Moderna vaccine is most effective against hospitalization from COVID-19, CDC study finds

Coronavirus

A medic places two vials of COVID-19 coronavirus vaccines (L to R): Pfizer-BioNTech and Moderna, on a table before administering doses at a Clalit Health Services Medical Centre in east Jerusalem on August 10, 2021. (Photo by HAZEM BADER / AFP) (Photo by HAZEM BADER/AFP via Getty Images)

SAN FRANCISCO (KRON) – A study from the Centers for Disease Control and Prevention released Friday compares how effective each of the three COVID-19 vaccines compare in preventing hospitalization from the virus.

The CDC reports that effectiveness was higher for the Moderna vaccine (93%) than the Pfizer-BioNTech vaccine (88%) and the J&J vaccine (71%).

For the study, which ran from March 11 to August 15, 2021, researchers used data from 3,600 adults hospitalized in 18 states. People with particularly weakened immune systems were excluded.

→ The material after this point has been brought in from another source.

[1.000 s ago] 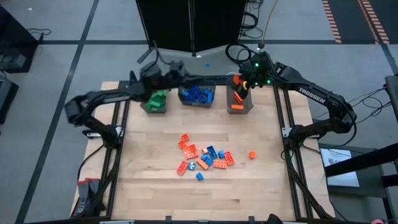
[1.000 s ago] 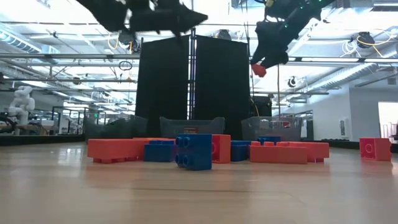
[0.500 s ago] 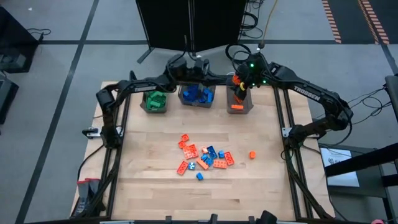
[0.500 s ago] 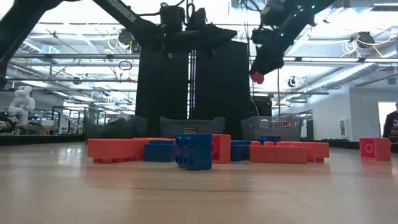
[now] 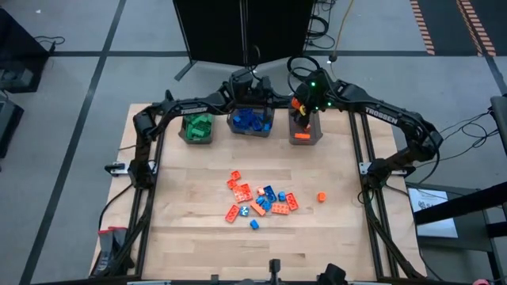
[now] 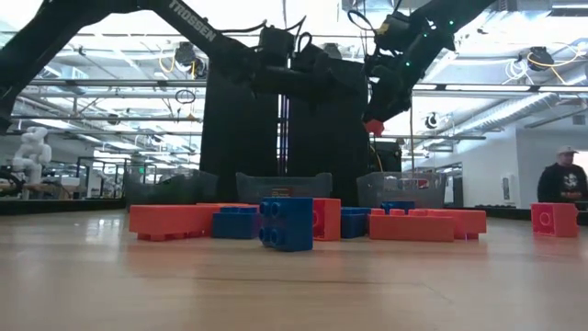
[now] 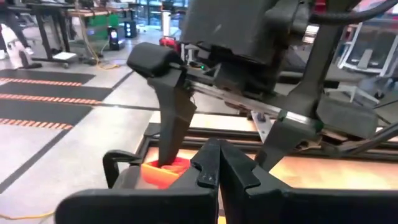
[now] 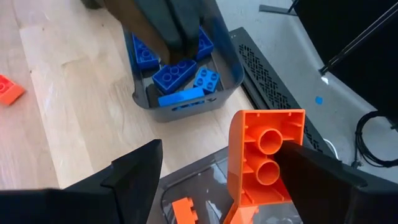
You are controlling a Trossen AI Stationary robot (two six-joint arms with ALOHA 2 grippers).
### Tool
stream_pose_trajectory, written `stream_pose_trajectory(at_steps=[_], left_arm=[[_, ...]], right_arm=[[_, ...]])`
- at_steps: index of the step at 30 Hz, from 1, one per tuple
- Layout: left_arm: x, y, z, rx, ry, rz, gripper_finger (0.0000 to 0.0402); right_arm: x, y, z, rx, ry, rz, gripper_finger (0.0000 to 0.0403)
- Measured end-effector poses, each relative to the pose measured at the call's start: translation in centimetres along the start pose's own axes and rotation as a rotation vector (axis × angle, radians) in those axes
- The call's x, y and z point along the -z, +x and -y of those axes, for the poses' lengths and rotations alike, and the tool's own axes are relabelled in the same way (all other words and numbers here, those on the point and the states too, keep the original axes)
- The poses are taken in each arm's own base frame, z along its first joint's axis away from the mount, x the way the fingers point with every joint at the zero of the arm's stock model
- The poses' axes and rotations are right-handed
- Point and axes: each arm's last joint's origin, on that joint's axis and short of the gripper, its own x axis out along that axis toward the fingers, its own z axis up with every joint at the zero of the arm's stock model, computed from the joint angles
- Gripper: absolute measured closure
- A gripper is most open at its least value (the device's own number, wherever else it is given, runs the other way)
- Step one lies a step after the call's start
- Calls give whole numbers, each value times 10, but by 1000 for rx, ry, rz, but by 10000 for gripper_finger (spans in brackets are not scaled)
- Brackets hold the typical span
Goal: Sort blocks
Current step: Put the orange game piece into the right black bin
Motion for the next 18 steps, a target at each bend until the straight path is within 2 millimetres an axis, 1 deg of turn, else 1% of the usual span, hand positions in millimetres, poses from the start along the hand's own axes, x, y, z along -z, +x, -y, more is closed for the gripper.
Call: stream_pose_trajectory(at_steps=[6,10,18], left_arm=[[7,5,2,6,2,-11,402],[6,7,5,-3,53,-8,402],[6,8,5,-46,91,-14,402]], right_arm=[[0,0,0,-5,-12,4,101],[0,0,0,-5,-18,5,101],[-2,0,0,-5,-25,20,101]])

Beyond 120 days after inoculation (median average of 143 days), researchers found that the effectiveness of the Pfizer vaccine fell to 77 percent while Moderna maintained its effectiveness. The Moderna vaccine also had higher antibody levels after vaccination.

Even with the differences, the CDC said all three provide substantial protection against COVID-19 hospitalization and serious illness. Hours after the CDC released its study on the Pfizer vaccine, a Food and Drug Administration panel of experts voted against booster shots for the general public.

At this time, the Moderna vaccine and the Johnson & Johnson vaccine have emergency use authorization in the U.S. for people ages 18 years and older.

The Pfizer vaccine has been granted full FDA approval, and can be administered to people ages 12 years and older. Pfizer and Moderna require two doses, spaced out by a few weeks, while the J&J requires just one dose to be considered effective.

Researchers speculated that the differences in lasting effectiveness could be due to higher mRNA content in the Moderna vaccine, or differences in the timing between doses – which is three weeks for Pfizer versus four weeks for Moderna – or even differences between study participants that were not accounted for.

The CDC says data on vaccine effectiveness over time needs more research. They also did not evaluate vaccine effectiveness with variants. Another limitation was that they did not study antibody response past six weeks post-vaccination.